**Prompt**
Pull every line with the word "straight" out of the entries below.

**Records shown**
+--
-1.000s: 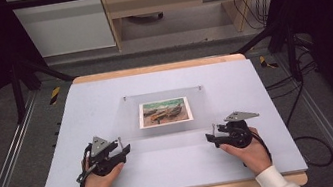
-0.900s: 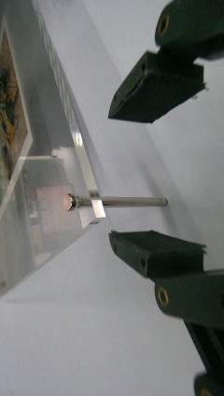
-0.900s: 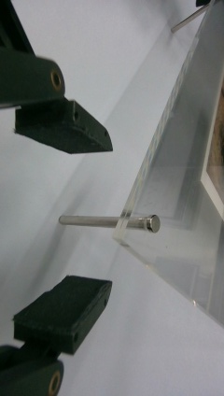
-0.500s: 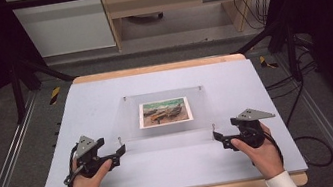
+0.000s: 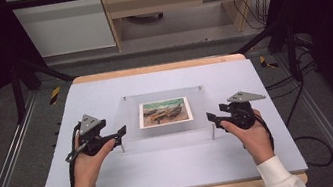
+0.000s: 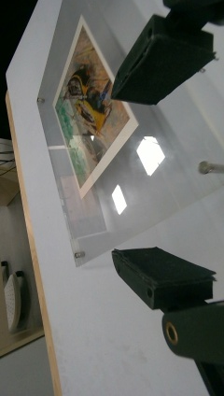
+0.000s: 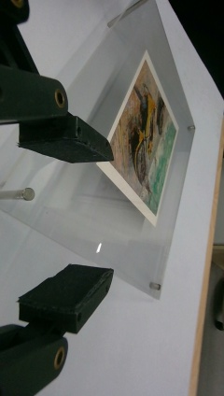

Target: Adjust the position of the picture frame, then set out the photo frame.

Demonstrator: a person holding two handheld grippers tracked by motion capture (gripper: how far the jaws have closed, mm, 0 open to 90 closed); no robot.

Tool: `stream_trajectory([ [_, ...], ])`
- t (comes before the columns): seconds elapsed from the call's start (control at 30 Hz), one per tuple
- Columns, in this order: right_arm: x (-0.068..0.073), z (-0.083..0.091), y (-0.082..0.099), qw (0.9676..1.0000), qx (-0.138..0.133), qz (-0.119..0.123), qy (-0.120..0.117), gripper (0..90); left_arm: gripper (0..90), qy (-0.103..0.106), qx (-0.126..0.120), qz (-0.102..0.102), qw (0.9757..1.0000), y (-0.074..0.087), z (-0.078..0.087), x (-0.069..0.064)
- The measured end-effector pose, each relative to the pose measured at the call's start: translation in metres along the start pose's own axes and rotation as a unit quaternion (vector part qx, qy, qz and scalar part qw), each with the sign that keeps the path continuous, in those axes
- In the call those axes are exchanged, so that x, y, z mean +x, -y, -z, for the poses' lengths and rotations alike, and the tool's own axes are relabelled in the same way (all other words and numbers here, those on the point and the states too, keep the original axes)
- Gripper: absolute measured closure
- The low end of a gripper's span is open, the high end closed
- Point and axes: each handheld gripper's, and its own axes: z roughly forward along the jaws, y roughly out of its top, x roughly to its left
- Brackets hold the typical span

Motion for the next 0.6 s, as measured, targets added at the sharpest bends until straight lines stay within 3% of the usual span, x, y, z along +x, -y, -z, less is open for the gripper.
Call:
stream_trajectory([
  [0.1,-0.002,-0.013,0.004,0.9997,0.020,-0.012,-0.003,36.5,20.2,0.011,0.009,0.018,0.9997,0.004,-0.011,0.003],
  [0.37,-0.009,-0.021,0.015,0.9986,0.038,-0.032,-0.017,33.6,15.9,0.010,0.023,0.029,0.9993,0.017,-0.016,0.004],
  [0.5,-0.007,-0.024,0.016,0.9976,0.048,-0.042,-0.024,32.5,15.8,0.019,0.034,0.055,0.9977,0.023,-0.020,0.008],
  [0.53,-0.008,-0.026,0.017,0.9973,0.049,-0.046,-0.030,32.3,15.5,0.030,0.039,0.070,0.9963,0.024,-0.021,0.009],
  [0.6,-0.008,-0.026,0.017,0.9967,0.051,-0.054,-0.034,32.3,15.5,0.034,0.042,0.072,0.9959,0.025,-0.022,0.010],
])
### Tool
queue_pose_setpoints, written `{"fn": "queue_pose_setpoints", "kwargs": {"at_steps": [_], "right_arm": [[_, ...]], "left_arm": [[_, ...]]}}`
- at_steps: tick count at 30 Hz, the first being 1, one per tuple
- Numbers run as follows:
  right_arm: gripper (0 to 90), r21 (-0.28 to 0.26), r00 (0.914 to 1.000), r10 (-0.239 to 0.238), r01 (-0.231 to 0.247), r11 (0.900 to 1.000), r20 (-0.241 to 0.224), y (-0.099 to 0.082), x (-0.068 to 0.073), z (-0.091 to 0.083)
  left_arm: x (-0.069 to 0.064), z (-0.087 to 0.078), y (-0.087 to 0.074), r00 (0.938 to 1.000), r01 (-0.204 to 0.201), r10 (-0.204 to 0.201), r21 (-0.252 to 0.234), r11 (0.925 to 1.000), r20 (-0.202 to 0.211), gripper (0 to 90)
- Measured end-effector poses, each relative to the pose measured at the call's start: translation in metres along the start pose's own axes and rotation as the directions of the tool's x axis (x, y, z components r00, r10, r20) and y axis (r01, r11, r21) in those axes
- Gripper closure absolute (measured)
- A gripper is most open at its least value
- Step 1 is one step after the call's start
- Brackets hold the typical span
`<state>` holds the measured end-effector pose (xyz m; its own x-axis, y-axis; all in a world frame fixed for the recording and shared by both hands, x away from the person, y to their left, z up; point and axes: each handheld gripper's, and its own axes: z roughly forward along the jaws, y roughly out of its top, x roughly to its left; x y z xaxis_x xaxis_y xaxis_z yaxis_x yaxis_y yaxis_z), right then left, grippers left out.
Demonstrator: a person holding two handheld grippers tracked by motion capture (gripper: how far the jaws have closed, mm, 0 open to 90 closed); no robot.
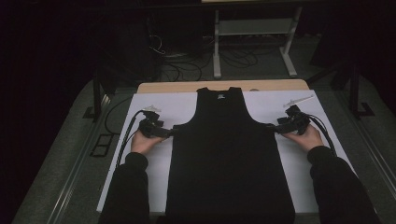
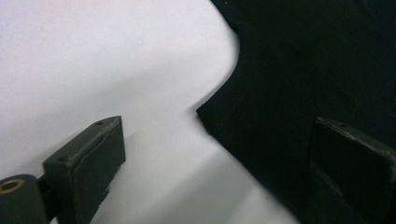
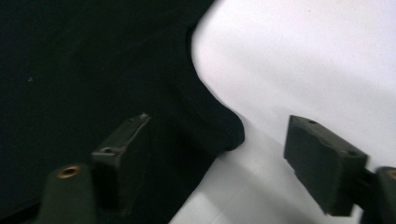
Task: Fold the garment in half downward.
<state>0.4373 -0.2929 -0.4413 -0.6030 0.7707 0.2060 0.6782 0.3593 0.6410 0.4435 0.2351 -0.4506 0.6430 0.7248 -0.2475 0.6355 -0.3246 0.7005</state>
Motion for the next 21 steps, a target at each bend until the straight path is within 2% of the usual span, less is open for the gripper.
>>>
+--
**Your solution**
Motion for the next 0.6 s, as measured, targets added at the sharpest bends until straight lines stay within 3% of the usual span, x, y, z along +x, -y, -z, less is open for the gripper.
Motion for the next 21 steps, a target at each bend until the straight path is within 2% of the usual span, less is open for the gripper.

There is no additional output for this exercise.